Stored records
____________________

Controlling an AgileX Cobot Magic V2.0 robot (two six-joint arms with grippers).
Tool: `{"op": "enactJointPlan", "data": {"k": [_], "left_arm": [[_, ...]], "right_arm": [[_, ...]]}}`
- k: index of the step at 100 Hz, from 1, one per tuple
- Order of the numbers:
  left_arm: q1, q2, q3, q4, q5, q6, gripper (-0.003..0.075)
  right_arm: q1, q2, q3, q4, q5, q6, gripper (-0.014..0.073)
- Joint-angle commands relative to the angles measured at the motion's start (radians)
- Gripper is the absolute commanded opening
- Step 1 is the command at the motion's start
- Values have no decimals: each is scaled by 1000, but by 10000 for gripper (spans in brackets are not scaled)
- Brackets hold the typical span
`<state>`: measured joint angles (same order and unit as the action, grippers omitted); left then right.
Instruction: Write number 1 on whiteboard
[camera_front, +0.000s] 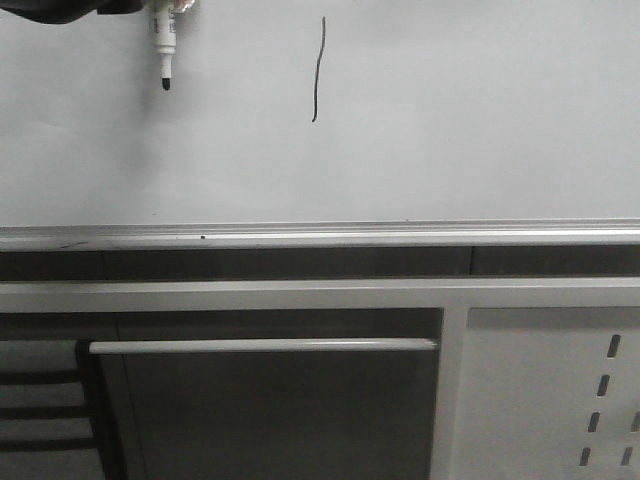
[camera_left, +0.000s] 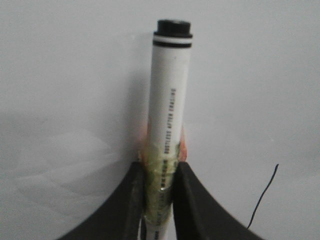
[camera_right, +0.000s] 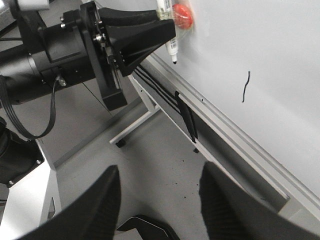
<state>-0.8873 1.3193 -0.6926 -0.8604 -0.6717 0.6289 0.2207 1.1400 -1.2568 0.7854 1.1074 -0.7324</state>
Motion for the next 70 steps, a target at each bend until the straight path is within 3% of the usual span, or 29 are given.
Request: {"op": "enactJointPlan", "data": {"k": [1,16,40,70], "left_arm": [[8,-18,-33,23,-69,-4,81],[8,-18,-33,23,-69,-4,146],[8,-18,-33,14,-89,-4,357],[8,-20,-33,14,-76,-4,372]], "right_arm": [[-5,-25,-32,50,-27,-3,328],[-5,-25,-32,50,-27,-3,328],[-5,-25,-32,50,-26,-3,328],[-5,-25,-32,50,-26,-3,328]]}}
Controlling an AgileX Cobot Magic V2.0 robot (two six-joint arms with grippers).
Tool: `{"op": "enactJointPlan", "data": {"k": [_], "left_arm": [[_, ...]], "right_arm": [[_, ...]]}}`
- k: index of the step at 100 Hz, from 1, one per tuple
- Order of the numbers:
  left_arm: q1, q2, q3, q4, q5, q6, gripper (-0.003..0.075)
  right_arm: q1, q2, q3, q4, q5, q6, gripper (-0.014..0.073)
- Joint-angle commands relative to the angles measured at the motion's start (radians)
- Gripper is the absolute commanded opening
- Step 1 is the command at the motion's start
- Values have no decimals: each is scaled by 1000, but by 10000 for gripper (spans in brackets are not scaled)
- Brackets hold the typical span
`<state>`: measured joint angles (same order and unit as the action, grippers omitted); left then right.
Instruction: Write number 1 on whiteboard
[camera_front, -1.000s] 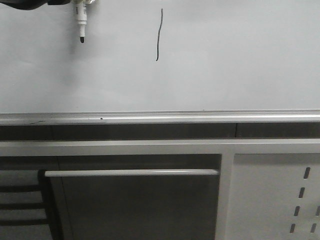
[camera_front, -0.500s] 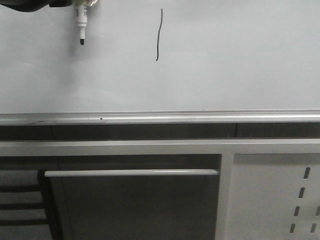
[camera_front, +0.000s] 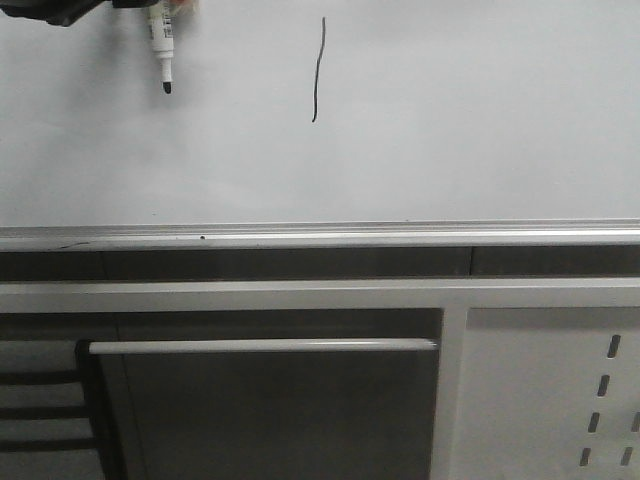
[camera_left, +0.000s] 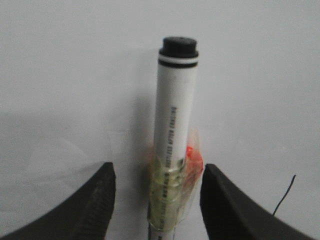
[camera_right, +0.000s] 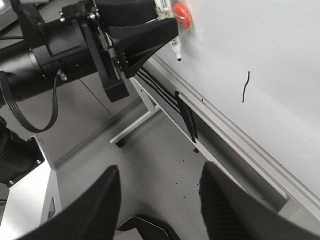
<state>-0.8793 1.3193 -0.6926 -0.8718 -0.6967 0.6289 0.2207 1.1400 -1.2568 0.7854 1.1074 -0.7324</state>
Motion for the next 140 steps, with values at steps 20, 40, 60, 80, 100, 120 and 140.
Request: {"op": "enactJointPlan", "data": {"k": [20,40,60,80,100,120,140], "left_arm": [[-2,-55,-33,28,65,-4,487],[-2,-154,-31,28,227,54,480],[-2,-305,3,25,382,141,470],[-2,-454,39,25,446,179,188],[-2,-587,64,30,559,234,-20],[0,-691,142,36,646,255,-20],[-2,-789,270,27,652,255,-20]], "right_arm": [[-5,-25,-32,50,-23,-3,327],[-6,-32,-32,37,-23,-3,319],[-118,-91,-32,28,-37,35,179],[-233,-197,28,39,-131,42,-68],[-235,-402,281,39,-431,12,-65],[-235,-667,575,53,-696,12,-65],[-235,-915,819,55,-737,12,-65]]}}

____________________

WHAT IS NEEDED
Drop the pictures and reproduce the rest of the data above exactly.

TASK ANSWER
Controlling an AgileX Cobot Magic V2.0 robot (two six-joint arms with grippers).
Tool: `{"op": "enactJointPlan", "data": {"k": [_], "left_arm": [[_, ...]], "right_arm": [[_, ...]]}}`
- k: index of the step at 100 Hz, from 1, one per tuple
- Order of the numbers:
  left_arm: q1, q2, q3, q4, q5, q6, gripper (-0.003..0.075)
  right_arm: q1, q2, q3, q4, q5, q6, gripper (-0.014..0.073)
- Joint-angle commands relative to the angles measured at the motion's start (radians)
- Gripper is the absolute commanded opening
- Step 1 is the command at the motion's start
- Values have no decimals: each is scaled by 1000, but by 10000 for gripper (spans in brackets are not scaled)
- Brackets hold the typical span
`<state>`: measured joint angles (same order and unit as the action, grippers omitted); left then right.
Instruction: Write number 1 on whiteboard
[camera_front, +0.000s] 
[camera_left, +0.000s] 
[camera_right, +0.000s] 
<state>-0.8873 1.3193 -0.6926 -0.8604 -0.6717 0.6289 0.2207 1.1400 -1.2568 0.7854 1.1074 -0.7324</state>
Motion for the next 70 steps, a target at each bend until the straight path is within 3% of the usual span, or 29 are given.
Request: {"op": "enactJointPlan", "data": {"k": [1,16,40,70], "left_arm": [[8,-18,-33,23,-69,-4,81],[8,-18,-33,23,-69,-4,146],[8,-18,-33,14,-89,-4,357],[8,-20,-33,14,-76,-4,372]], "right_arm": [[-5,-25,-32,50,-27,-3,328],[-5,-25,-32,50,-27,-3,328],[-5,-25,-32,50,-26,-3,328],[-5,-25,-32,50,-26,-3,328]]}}
Controlling an AgileX Cobot Magic V2.0 robot (two six-joint arms with grippers).
Tool: `{"op": "enactJointPlan", "data": {"k": [_], "left_arm": [[_, ...]], "right_arm": [[_, ...]]}}`
- k: index of the step at 100 Hz, from 1, one per tuple
- Order of the numbers:
  left_arm: q1, q2, q3, q4, q5, q6, gripper (-0.003..0.075)
  right_arm: q1, q2, q3, q4, q5, q6, gripper (-0.014..0.073)
- Joint-angle commands relative to the angles measured at the motion's start (radians)
- Gripper is the absolute commanded opening
- Step 1 is the command at the motion's start
- Values have no decimals: each is scaled by 1000, but by 10000 for gripper (spans in brackets are not scaled)
- Brackets hold the typical span
`<state>`: measured joint angles (same order and unit as the action, grippers omitted); left then right.
Instruction: Write number 1 on whiteboard
[camera_front, -1.000s] 
[camera_front, -0.500s] 
[camera_front, +0.000s] 
[camera_left, +0.000s] 
[camera_right, +0.000s] 
<state>-0.8793 1.3193 -0.6926 -0.8718 -0.6967 0.6289 0.2207 1.1400 -1.2568 0.7854 1.1074 -0.7324</state>
Motion for the next 140 steps, with values at steps 20, 40, 60, 80, 100, 120 and 140.
Request: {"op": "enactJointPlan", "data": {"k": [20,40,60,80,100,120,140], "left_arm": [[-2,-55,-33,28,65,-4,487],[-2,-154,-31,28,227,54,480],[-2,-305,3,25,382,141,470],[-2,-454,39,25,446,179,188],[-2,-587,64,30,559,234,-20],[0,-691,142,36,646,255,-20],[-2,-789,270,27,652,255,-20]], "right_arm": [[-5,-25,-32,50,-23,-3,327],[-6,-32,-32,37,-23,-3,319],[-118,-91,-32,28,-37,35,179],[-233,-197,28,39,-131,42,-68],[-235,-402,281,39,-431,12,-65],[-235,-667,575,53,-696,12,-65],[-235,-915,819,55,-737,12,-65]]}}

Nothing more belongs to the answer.